Absurd. He must stop assigning living motivations to the robots. This carrier was not luring him out into the avenue in order to murder him. It was escorting him to his summons because he tended to get lost if allowed to wander about the City on his own. Nothing more sinister than that.
Nevertheless, he glanced in appeal at the hunched back of Mevil, toiling over delicate DNA carving.
“Mevil?” he said.
The biotech engineer had not paused when the overhead lights dimmed. He did not look up now. “What?”
“I—” Holborn frowned. What was there to say? Neither Mevil nor Righa liked him. They were not of his species; they had nothing in common with him other than the work itself. “I’ll be back soon,” he said lamely.
As he passed through the doorway into the avenue of black floor, black walls, black ceiling, all fashioned of metal so strong a cutting diamond could not scratch it and a megaton focused plasma blast could not dent it, a shiver caught him right between his shoulder blades.
The carrier followed him. The lab door locked. Holborn paused, breathing a shade too fast, and the carrier stepped past him to lead the way.

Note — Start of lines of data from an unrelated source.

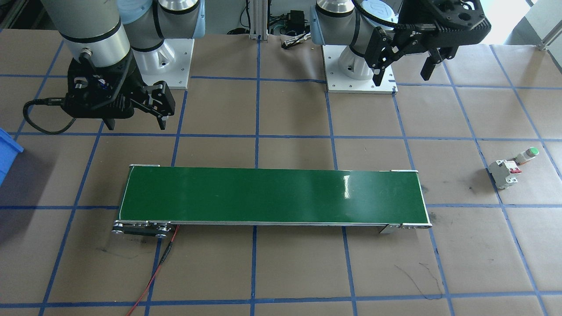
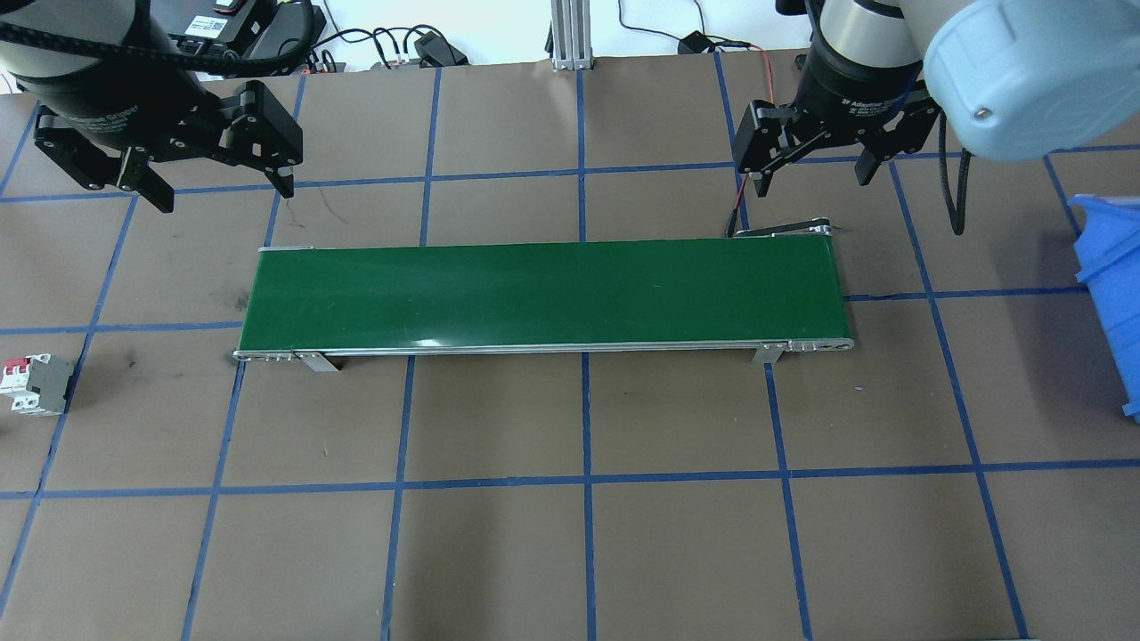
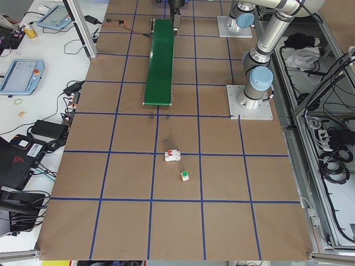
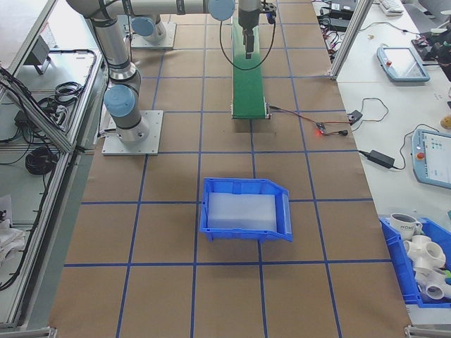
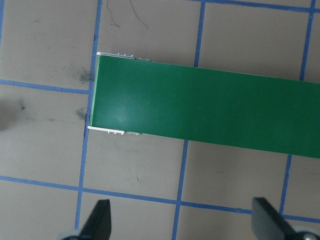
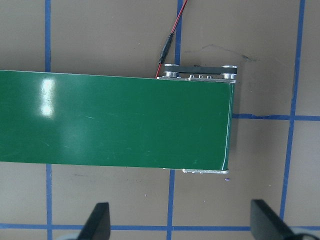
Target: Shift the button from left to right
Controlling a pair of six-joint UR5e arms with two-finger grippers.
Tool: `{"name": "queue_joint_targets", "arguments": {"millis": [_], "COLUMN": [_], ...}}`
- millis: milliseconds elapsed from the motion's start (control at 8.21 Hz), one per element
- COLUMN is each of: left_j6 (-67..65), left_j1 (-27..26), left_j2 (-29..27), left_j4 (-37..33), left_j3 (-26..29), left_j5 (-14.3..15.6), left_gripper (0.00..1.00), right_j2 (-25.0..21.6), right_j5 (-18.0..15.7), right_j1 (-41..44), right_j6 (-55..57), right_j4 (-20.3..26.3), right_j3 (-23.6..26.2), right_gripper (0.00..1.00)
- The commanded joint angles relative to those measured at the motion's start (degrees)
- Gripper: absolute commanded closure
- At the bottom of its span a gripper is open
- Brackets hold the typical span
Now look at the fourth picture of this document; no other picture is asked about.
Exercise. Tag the blue teach pendant dark screen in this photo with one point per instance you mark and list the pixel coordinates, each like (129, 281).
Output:
(401, 63)

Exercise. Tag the black electronic device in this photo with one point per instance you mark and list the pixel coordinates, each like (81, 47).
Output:
(428, 49)

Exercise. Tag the green conveyor belt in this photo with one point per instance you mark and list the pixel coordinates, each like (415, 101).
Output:
(248, 91)

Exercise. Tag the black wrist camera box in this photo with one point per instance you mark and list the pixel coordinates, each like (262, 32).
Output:
(269, 14)

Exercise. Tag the white PVC elbow fitting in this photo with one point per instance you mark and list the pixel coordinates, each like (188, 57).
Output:
(435, 290)

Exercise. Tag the black barrel plug connector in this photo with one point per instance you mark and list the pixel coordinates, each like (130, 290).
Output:
(341, 132)

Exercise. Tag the black power adapter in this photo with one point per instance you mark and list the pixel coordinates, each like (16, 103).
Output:
(381, 158)

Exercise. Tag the white mug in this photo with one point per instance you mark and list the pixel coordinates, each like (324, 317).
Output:
(401, 225)

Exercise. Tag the white PVC cross fitting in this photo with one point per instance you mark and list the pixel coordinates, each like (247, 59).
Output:
(423, 250)

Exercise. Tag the white crumpled cloth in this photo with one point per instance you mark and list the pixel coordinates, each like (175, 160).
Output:
(8, 229)

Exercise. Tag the blue plastic bin with foam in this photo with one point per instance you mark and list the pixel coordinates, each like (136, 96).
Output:
(232, 235)

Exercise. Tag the small yellow object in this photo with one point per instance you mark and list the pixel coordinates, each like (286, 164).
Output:
(446, 122)

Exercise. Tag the aluminium profile post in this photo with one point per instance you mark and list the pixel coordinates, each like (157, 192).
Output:
(347, 42)

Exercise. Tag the black power box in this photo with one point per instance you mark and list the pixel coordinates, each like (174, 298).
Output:
(22, 119)

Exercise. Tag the black power brick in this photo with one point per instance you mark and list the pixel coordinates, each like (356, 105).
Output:
(341, 14)

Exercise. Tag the white square base plate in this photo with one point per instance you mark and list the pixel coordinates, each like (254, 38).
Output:
(151, 141)
(169, 38)

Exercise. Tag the blue teach pendant lit screen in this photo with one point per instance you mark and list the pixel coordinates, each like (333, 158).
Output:
(435, 158)

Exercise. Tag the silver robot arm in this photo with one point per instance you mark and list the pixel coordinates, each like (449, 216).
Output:
(112, 45)
(156, 31)

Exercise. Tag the grey box on stand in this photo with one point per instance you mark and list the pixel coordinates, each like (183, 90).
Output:
(38, 53)

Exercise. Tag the small circuit board red LED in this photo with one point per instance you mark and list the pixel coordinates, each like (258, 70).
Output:
(320, 127)

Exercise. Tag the blue plastic bin with fittings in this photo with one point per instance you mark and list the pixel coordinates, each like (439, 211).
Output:
(398, 260)

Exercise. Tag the small green object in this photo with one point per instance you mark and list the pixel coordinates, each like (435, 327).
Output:
(447, 277)

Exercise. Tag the white keyboard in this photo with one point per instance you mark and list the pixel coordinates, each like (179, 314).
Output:
(391, 7)

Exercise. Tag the small black box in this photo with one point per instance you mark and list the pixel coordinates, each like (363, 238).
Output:
(354, 116)

Its head casing housed a computer that could process rapidly yet lacked the capacity for independent thought. Its body was ovoid, sleek with a metallic sheen that reflected light. Powerful arms and legs pumped in a stolid, rocking rhythm. They had no casing to disguise the levers and pulleys that operated them.
Holborn followed, listening to the thump and hum of well-lubricated machinery. I will become one, he thought. If I stay here long enough I will mutate just as the cultures are mutating. My processes will be slower, of course, but it will happen. That’s where all these robots came from: living tissue ossified into metal.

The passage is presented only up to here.